Terminal yang menjadi fokus pengembangan antara lain Terminal Regional Daya, Terminal Malengkeri, dan Terminal Toddopuli.
Direktur Utama Perumda Terminal Makassar Metro, Elber Maqbul Amin, menyebutkan bahwa Terminal Regional Daya akan dihidupkan kembali dengan pengaktifan bertahap armada perusahaan otobus (PO).
Selain itu, kawasan terminal juga akan ditata agar aktivitas usaha mikro, kecil, dan menengah (UMKM) dapat berjalan lebih tertib dan produktif.
“Bagaimana PO itu kita masukkan kembali. Sekarang ini kita lakukan untuk kedatangan, Insyaallah kedepan keberangkatannya. Dan bagaimana terminal itu bisa kita aktifkan kembali terutama UMKMnya,” jelas Elber dalam audiensi yang digelar di Balai Kota Makassar, Sabtu (24/01/2026).
Terminal Malengkeri mendapatkan perhatian melalui tiga program. Pertama, Pasar Bongkar Muat tengah dibenahi dari sisi infrastruktur, termasuk pemasangan paving block untuk mengurangi genangan air.
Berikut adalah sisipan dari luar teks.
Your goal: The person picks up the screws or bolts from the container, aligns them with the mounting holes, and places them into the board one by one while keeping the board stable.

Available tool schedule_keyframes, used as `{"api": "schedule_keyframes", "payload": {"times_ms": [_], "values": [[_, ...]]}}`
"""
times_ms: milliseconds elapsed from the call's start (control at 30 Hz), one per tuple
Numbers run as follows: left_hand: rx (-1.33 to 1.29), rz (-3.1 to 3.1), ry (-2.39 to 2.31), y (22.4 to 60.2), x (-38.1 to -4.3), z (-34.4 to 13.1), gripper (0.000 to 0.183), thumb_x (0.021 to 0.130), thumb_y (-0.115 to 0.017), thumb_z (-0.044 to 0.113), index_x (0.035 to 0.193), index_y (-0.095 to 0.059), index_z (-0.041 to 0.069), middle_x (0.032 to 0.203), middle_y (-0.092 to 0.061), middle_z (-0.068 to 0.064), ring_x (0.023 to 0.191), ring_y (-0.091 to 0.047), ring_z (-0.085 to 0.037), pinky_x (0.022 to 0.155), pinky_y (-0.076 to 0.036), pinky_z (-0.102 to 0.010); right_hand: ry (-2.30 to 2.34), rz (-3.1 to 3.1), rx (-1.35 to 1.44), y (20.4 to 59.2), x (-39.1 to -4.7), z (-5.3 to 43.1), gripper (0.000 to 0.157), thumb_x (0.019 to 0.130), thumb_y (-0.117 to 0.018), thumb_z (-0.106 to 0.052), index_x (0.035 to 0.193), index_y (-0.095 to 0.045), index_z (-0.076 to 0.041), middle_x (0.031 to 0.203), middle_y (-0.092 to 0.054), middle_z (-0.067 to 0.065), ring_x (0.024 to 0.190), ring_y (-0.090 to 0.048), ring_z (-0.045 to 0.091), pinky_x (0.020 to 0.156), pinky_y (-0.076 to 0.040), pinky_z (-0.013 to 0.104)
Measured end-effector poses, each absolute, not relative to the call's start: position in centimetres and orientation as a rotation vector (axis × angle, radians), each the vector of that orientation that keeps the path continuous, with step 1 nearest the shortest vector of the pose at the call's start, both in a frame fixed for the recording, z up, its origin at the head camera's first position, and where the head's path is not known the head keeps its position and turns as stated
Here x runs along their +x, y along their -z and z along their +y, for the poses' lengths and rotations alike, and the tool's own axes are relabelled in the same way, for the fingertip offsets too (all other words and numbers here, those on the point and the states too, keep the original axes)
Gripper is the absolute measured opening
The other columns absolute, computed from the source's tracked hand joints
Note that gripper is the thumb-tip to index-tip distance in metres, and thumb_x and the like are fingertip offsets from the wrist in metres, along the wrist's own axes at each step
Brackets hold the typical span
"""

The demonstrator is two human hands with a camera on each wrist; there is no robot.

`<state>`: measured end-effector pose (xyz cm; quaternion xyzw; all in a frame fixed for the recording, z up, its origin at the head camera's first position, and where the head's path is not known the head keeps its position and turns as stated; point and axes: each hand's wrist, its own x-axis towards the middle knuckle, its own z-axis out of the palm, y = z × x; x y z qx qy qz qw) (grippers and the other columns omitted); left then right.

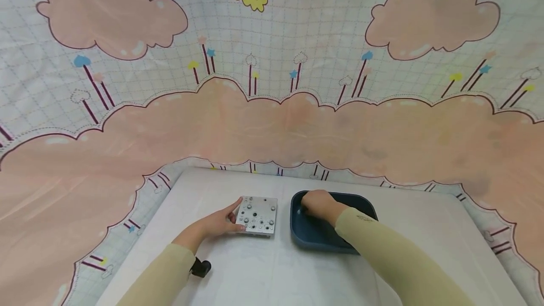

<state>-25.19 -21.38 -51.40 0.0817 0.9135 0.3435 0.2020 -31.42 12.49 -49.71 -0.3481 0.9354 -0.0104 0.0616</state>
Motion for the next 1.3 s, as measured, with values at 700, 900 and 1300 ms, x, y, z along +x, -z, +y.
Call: {"api": "schedule_keyframes", "payload": {"times_ms": [700, 900, 1300], "values": [[0.207, 2.519, -0.967, 51.5, -25.3, -21.3, 0.103, 0.082, -0.081, 0.042, 0.16, -0.015, 0.028, 0.098, -0.051, -0.003, 0.089, -0.048, -0.019, 0.083, -0.035, -0.042, 0.006, 2.803, -1.012, 49.4, -31.3, 12.4, 0.009, 0.089, -0.073, -0.014, 0.08, -0.074, -0.015, 0.073, -0.062, -0.005, 0.066, -0.052, 0.013, 0.072, -0.052, 0.033], [0.201, 2.531, -0.958, 51.6, -25.6, -21.3, 0.104, 0.081, -0.081, 0.043, 0.16, -0.015, 0.029, 0.099, -0.051, -0.002, 0.088, -0.047, -0.019, 0.082, -0.035, -0.041, 0.11, 2.789, -0.954, 48.6, -31.1, 12.5, 0.006, 0.091, -0.072, -0.014, 0.086, -0.075, -0.015, 0.075, -0.062, -0.007, 0.069, -0.053, 0.012, 0.074, -0.052, 0.034], [0.206, 2.525, -0.966, 51.2, -25.4, -21.2, 0.104, 0.081, -0.08, 0.044, 0.16, -0.014, 0.027, 0.099, -0.051, -0.003, 0.089, -0.047, -0.019, 0.083, -0.036, -0.041, 0.366, 2.758, -0.767, 46.3, -30.7, 13.4, 0.007, 0.094, -0.07, -0.023, 0.098, -0.074, -0.02, 0.086, -0.063, -0.01, 0.076, -0.055, 0.01, 0.074, -0.05, 0.032]]}}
Kedua, pembangunan Koperasi Merah Putih ditargetkan rampung pada Februari mendatang untuk menggerakkan roda ekonomi lokal.
Ketiga, Perumda Terminal Makassar Metro berencana menghadirkan pool angkutan tambahan guna meningkatkan mobilitas dan aktivitas di terminal.
Sementara itu, Terminal Toddopuli tengah dikaji penataan kawasan secara menyeluruh, termasuk rencana pengembangan Ruang Terbuka Hijau (RTH).
Langkah ini diharapkan membuat terminal tidak hanya berfungsi sebagai simpul transportasi, tetapi juga menjadi ruang publik yang nyaman bagi masyarakat.